Elasticsearch: Cluster will not automatically assign shards

Created on 12 May 2016  路  33Comments  路  Source: elastic/elasticsearch

Elasticsearch version: 2.2.1

JVM version: java version "1.8.0_31"
Java(TM) SE Runtime Environment (build 1.8.0_31-b13)
Java HotSpot(TM) 64-Bit Server VM (build 25.31-b07, mixed mode)

OS version: CentOS release 6.7 (Final)

Description of the problem including expected versus actual behavior:

Thanks in advance for your help.

I inherited a poorly-behaving Elasticsearch cluster that I've been tuning on and off for a few months. Some things have improved, others have not.

About a month ago, another team needed to reboot the (AWS hosted) nodes. I turned off shard allocation in the cluster with an API call and got a success response. However, it didn't take. So I also turned off allocation in kopf. But, rebooting a node caused shards to be allocated anyway. So we rebooted one box per day and let the cluster rebalance each time.

Some time after the reboots, I noticed the cluster was still yellow. It had stopped allocating shards. I figured the API call had finally taken, so I turned allocation back on (and got another success message).

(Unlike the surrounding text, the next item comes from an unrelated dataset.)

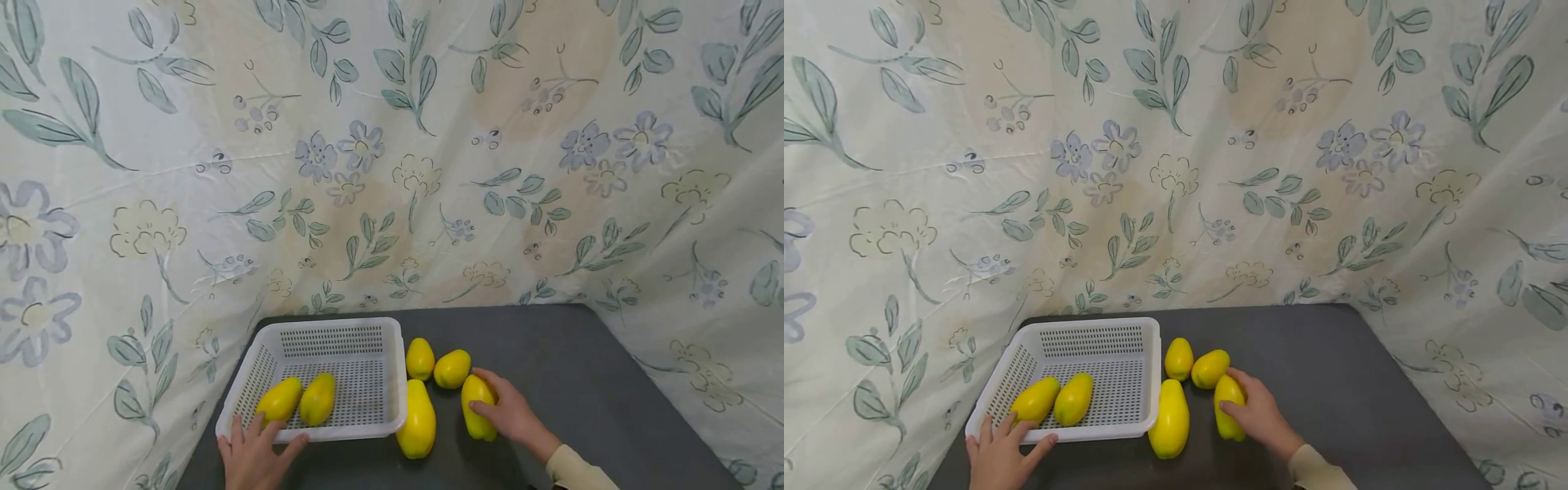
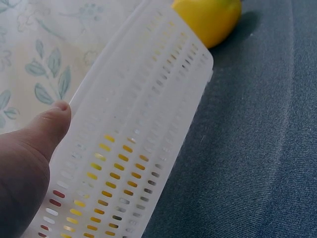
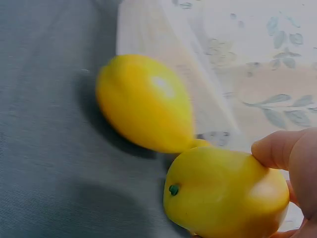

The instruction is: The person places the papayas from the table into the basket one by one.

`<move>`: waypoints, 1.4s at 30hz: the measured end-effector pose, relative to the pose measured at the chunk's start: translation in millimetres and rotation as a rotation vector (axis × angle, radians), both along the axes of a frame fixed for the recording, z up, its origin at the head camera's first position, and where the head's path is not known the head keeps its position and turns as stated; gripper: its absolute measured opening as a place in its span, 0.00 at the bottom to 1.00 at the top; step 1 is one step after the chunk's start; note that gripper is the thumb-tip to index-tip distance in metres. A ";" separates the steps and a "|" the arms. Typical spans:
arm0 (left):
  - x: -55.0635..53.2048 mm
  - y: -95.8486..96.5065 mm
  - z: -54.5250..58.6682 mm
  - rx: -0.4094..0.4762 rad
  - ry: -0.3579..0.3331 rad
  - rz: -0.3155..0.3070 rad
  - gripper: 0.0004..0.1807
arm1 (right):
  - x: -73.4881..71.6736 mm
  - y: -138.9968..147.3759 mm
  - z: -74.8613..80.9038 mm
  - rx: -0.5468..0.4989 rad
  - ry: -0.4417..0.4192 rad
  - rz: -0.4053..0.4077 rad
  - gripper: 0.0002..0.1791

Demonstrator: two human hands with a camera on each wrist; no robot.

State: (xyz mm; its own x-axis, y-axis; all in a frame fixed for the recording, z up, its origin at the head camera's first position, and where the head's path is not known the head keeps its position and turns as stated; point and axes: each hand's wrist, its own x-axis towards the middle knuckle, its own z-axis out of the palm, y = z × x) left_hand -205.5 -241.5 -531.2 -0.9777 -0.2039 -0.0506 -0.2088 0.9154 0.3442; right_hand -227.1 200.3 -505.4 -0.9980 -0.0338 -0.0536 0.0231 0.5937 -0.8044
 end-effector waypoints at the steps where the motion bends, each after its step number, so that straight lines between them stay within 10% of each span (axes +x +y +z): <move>1: 0.1 0.1 -0.2 -0.002 0.003 0.001 0.56 | -1.0 1.9 5.3 -0.003 0.002 -0.003 0.36; 8: 0.2 -0.5 -0.5 -0.004 0.007 -0.003 0.56 | -1.2 10.5 29.8 -0.032 0.026 0.017 0.36; 29: -0.4 -3.0 0.0 0.022 -0.015 -0.014 0.57 | -4.4 8.4 35.3 -0.021 0.049 0.036 0.36; 42: -1.1 -0.6 -2.4 -0.001 0.003 -0.008 0.58 | -12.7 -50.0 42.9 -0.014 0.157 0.080 0.35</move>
State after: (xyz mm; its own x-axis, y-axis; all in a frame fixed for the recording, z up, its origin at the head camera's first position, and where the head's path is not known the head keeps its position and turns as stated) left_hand -206.5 -242.1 -533.6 -0.9794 -0.1962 -0.0470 -0.2003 0.9174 0.3438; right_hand -239.8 150.2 -462.6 -0.9882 -0.1132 0.1037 -0.1503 0.5774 -0.8025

According to kopf, allocation is enabled. But the cluster did not automatically assign shards.

I tried toggling shard allocation on and off with both kopf and the API. But the cluster would not allocate shards.

I complained about this on Twitter and an Elastic employee recommended upgrading. So, I upgraded the cluster from 1.5.2 to 2.2.1. However, the behavior persists.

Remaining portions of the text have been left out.